* _Work to be completed_: Write out the data below in full, unchanged, minus the images.

====== Recorded information ======

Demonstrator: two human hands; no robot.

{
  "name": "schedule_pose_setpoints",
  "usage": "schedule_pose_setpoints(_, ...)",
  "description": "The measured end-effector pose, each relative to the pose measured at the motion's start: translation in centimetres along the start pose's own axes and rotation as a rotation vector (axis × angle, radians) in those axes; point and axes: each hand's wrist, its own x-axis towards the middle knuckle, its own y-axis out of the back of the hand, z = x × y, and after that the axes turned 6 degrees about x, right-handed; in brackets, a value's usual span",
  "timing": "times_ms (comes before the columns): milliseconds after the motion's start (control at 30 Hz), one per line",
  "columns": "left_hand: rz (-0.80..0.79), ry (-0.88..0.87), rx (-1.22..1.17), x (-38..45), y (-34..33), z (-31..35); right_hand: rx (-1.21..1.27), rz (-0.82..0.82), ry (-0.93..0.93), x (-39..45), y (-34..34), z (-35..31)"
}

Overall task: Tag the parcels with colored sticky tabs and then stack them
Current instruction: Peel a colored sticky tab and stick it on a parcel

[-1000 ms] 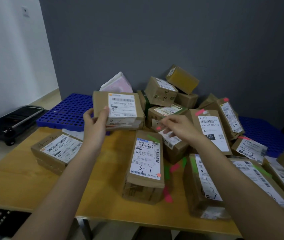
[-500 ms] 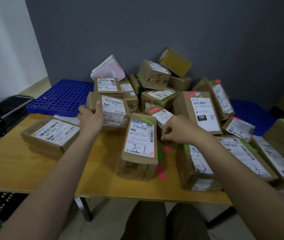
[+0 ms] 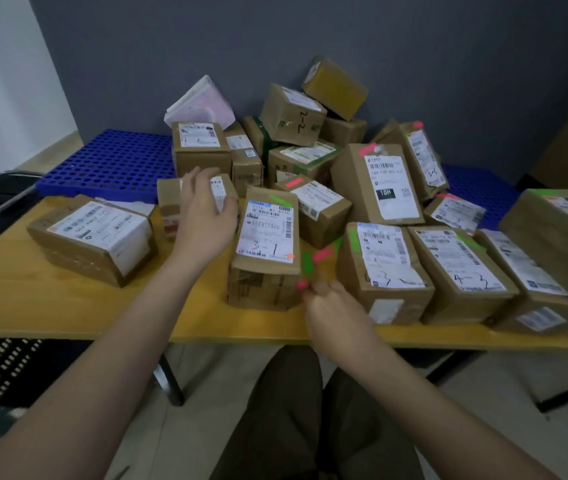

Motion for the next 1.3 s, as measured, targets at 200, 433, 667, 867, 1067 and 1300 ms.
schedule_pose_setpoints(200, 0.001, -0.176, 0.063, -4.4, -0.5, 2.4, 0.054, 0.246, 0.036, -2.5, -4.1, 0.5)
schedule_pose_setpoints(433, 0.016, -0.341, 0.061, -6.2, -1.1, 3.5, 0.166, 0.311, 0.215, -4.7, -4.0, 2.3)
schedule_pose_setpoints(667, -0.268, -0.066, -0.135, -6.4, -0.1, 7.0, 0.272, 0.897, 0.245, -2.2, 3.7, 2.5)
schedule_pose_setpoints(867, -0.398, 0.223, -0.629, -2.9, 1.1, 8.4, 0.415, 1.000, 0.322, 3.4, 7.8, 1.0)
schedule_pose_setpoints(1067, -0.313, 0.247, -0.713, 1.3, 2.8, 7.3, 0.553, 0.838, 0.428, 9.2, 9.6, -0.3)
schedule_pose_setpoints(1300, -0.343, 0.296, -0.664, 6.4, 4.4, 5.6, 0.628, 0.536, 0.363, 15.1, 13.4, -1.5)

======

* _Answer below_:
Demonstrator: two human hands; no robot.

{
  "name": "schedule_pose_setpoints",
  "usage": "schedule_pose_setpoints(_, ...)",
  "description": "The measured end-effector pose, each relative to the pose measured at the motion's start: translation in centimetres along the start pose's own axes and rotation as a rotation vector (axis × angle, radians) in those axes; point and axes: each hand's wrist, its own x-axis towards the middle knuckle, its own y-axis out of the back of the hand, z = x × y, and after that the axes turned 6 degrees about x, right-handed; in brackets, a value's usual span",
  "timing": "times_ms (comes before the columns): milliseconds after the motion's start (control at 30 Hz), one per line",
  "columns": "left_hand: rz (-0.80..0.79), ry (-0.88..0.87), rx (-1.22..1.17), x (-38..45), y (-34..33), z (-31..35); right_hand: rx (-1.21..1.27), rz (-0.82..0.82), ry (-0.93..0.93), x (-39..45), y (-34..34), z (-35..31)"
}

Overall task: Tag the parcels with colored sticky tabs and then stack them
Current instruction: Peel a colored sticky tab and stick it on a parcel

[-1000 ms] 
[-500 ms] 
[+0 ms] 

Motion for the next 1.3 s, as measured, targets at 200, 433, 667, 867, 1067 and 1300 ms.
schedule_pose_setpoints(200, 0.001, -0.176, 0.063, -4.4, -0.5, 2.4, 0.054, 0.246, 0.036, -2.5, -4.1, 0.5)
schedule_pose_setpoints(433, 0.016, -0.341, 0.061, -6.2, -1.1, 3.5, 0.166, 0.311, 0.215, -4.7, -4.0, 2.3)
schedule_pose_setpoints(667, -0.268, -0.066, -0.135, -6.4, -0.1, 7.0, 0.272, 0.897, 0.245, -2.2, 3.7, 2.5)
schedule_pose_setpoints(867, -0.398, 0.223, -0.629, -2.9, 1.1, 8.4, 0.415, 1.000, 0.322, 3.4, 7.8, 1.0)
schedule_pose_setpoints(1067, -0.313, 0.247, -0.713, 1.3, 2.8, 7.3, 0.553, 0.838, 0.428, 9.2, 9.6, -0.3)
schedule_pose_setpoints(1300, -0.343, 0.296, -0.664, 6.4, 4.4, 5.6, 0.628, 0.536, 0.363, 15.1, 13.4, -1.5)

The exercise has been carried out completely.